Before proceeding any further, perhaps I should define what I think constitutes a story and how one can easily become terrible.
Stories have several foundational elements.
* They have Characters. Occasionally a story succeeds with a single character, but in almost every case, that character must struggle against something—environment, inner demons, the natural world in the form of storm or cold or other threats. More commonly, there are two (or more) fully defined individuals, one of whom is the focus of interest and empathy for readers, and the other, who acts as a counterpoint, an antagonist, a villain. The focal character—the protagonist—wants or needs something crucial that is obstructed by the villain or is in serious jeopardy because of the villain’s actions. Both characters need to be believable, vigorous (again, with a few exceptions), and multi-faceted.
In a terrible story, none of this happens. There may be performers, flat constructs who follow the writer’s playbook, but they fail to come alive. The sense of threat may not be sufficient or may not even exist; and when it is sufficient, the pseudo-characters do not respond to it credibly.

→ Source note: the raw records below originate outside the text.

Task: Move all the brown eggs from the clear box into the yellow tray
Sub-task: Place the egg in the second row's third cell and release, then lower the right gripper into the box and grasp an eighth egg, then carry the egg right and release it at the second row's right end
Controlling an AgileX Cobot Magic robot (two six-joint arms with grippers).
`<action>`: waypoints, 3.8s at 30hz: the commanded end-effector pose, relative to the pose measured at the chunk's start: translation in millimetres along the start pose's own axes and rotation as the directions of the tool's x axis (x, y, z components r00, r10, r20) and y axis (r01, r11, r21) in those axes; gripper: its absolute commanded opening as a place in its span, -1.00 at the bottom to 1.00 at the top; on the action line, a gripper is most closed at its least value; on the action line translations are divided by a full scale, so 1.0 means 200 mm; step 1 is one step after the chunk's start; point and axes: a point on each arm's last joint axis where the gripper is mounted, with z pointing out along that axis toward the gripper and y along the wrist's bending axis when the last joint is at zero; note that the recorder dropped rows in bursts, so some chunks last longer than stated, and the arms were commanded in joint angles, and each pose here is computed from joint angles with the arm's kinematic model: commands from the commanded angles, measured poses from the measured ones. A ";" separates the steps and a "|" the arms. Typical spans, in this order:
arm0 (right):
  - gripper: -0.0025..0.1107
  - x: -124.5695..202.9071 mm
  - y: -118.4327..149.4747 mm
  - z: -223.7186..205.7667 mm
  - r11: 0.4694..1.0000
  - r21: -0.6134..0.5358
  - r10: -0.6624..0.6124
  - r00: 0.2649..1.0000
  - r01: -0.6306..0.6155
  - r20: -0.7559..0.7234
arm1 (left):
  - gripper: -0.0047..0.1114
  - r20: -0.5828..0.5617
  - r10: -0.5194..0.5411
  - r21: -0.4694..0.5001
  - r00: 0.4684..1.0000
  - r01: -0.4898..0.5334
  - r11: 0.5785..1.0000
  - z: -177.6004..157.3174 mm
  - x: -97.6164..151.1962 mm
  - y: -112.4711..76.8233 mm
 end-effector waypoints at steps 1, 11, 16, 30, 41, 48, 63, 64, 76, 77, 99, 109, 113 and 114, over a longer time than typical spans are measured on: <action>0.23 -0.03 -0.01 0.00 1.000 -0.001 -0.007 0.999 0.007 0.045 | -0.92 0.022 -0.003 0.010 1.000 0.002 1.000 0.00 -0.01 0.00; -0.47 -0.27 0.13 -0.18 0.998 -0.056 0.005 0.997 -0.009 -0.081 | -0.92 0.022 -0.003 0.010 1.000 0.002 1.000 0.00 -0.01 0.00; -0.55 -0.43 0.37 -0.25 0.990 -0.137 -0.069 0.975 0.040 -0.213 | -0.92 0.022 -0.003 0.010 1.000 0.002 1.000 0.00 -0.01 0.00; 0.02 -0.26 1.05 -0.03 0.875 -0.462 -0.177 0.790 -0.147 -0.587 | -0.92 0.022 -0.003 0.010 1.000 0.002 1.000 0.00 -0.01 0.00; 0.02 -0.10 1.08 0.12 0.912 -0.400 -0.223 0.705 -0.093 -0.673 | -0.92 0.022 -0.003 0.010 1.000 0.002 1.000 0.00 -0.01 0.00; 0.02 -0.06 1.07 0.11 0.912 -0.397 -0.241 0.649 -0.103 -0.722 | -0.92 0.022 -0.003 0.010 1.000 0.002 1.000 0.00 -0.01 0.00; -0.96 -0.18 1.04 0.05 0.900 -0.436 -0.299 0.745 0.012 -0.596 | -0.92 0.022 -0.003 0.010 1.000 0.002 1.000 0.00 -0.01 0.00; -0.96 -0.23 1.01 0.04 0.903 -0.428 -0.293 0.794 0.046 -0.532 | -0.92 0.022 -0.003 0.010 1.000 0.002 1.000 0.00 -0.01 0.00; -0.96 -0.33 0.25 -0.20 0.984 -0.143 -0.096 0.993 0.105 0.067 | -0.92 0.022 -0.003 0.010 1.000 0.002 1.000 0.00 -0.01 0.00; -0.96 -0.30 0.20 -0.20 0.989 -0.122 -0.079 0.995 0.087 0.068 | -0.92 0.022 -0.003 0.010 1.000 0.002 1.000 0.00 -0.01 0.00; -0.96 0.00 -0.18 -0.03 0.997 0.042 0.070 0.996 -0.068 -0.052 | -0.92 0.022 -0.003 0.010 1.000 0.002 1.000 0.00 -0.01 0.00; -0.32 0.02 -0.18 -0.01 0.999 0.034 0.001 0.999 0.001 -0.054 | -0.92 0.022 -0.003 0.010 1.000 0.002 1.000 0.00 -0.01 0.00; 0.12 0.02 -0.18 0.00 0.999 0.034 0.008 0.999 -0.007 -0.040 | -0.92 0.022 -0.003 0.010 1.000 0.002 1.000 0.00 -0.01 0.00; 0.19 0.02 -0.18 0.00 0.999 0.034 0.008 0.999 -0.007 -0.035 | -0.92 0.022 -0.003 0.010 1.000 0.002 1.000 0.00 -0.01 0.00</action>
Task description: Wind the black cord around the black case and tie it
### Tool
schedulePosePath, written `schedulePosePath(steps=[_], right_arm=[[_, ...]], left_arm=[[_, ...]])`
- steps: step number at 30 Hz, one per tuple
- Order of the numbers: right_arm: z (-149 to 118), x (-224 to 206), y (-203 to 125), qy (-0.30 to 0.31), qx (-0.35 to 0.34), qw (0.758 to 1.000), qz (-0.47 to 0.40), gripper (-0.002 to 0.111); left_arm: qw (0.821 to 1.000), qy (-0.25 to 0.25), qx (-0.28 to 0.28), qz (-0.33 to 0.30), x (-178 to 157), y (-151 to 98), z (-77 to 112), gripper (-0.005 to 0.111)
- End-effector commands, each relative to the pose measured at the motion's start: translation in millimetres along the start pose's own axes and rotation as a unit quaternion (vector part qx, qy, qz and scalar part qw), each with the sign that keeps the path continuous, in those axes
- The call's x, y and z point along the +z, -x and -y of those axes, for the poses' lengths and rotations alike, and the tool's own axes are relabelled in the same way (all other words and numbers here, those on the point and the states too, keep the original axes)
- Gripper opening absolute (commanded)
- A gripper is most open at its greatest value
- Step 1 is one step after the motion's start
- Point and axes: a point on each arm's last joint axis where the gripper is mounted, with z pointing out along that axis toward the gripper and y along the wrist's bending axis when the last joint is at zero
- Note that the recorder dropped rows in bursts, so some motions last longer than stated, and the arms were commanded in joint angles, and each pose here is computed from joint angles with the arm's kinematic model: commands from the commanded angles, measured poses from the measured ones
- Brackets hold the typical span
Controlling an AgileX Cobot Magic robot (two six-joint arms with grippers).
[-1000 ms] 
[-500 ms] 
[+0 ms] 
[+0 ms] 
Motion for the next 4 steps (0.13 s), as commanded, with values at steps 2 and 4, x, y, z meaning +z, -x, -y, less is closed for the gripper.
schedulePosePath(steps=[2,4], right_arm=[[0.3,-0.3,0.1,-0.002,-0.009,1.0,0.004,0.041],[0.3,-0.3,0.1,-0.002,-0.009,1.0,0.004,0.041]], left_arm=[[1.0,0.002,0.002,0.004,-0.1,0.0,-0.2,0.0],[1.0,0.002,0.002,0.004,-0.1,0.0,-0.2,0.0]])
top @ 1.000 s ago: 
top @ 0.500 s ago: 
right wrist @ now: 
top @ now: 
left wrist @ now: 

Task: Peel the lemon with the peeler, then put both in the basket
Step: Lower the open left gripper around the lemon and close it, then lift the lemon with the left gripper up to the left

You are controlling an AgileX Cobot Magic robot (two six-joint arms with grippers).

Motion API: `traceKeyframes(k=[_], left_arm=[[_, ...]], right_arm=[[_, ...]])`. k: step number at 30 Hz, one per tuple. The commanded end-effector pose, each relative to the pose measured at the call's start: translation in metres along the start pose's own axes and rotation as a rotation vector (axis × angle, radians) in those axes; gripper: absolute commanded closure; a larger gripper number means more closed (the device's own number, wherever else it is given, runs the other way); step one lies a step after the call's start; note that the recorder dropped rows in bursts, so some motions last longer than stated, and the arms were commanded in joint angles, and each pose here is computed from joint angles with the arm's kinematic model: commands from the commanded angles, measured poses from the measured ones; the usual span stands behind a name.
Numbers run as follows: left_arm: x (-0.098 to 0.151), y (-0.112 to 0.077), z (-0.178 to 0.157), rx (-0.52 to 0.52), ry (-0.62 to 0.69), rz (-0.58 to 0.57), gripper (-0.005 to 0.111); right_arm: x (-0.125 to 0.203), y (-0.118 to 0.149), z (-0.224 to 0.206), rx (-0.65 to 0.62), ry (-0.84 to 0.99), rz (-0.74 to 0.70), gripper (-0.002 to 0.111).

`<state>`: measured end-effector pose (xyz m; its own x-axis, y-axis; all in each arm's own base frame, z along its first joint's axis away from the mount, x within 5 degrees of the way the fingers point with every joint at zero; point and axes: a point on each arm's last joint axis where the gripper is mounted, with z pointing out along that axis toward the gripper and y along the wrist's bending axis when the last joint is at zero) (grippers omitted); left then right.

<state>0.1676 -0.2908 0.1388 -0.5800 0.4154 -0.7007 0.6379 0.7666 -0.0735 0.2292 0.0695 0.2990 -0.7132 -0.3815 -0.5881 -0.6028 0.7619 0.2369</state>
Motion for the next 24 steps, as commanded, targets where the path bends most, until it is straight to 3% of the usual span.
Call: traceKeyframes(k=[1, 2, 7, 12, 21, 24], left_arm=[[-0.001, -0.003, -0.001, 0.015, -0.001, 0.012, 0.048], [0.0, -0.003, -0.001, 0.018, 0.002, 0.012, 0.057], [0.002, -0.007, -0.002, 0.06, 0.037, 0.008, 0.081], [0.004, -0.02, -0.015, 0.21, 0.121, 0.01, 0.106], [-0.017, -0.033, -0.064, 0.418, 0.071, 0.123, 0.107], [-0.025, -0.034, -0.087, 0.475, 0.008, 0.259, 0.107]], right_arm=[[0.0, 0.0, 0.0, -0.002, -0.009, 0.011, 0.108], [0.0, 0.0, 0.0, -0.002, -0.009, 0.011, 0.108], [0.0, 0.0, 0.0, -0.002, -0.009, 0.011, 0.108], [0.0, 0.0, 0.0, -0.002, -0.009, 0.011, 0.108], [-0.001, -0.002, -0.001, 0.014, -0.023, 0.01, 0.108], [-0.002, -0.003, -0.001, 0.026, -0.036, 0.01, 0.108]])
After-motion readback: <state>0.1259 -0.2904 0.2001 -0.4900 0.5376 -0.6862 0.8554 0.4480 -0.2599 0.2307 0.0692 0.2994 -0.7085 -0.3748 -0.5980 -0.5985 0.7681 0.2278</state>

* They have a Plot. That is, something significant occurs. There is a legitimate conflict between two forces, the outcome of which is legitimately in doubt and, if achieved, will legitimately justify one and condemn the other. In the most extreme cases, the outcome may be life for one character, death for the other. The plot is sufficiently complex to generate interest but not too complex for the confines of the story; short stories are particularly vulnerable to overly skimpy, straight-line plots or bizarre, tortuous plots that extend well beyond the limits of the page count. A successful short story marries sufficient action to engaging characters, with the result that, at the end, readers feel a sense of completion, of satisfaction that just enough has been told … no more, no less.
In a terrible story, there may be either no plot at all, or too much. Sometimes characters—who may in and of themselves spark some interest—simply talk at each other. Rarely to each other. They recite stock ideas as if the ideas themselves could replace action. They spend most of the time telling backstory or force-feeding readers apparently pertinent information and not enough doing anything. Or they are in constant motion, fidgeting through strongly telegraphed, predetermined events that build no suspense, create no tension, and ultimately signify … nothing.
* They have a Setting. Stories do not take place in a vacuum … and if they do, then the vacuum itself needs to be so clearly defined as to become virtually a character, as, for example, the emptiness of the moors does in Wuthering Heights. That story could not have taken place anywhere else; the same should hold true for any successful story. This does not mean that the writer has to describe every picture on every wall in every room of a house, but it does mean that readers should have enough of a sense of place to understand how it will become part of the conflict, how it will influence the characters. Far from being an ornamental excrescence or an exercise in willful description, setting should resonate with every other component of the story.
In a terrible story, setting is usually ignored. It is not uncommon, for example, to have a commonplace action-adventure plot arbitrarily set on one of Jupiter’s moons and, without any serious adaptation for place, hailed as science fiction. Or—moving in the opposite direction—it may be that a tight, psychologically intriguing horror story is simply plopped into a stereotypic haunted house, on the assumption that the story will enliven the setting. Either way, the parts of the story do not meld.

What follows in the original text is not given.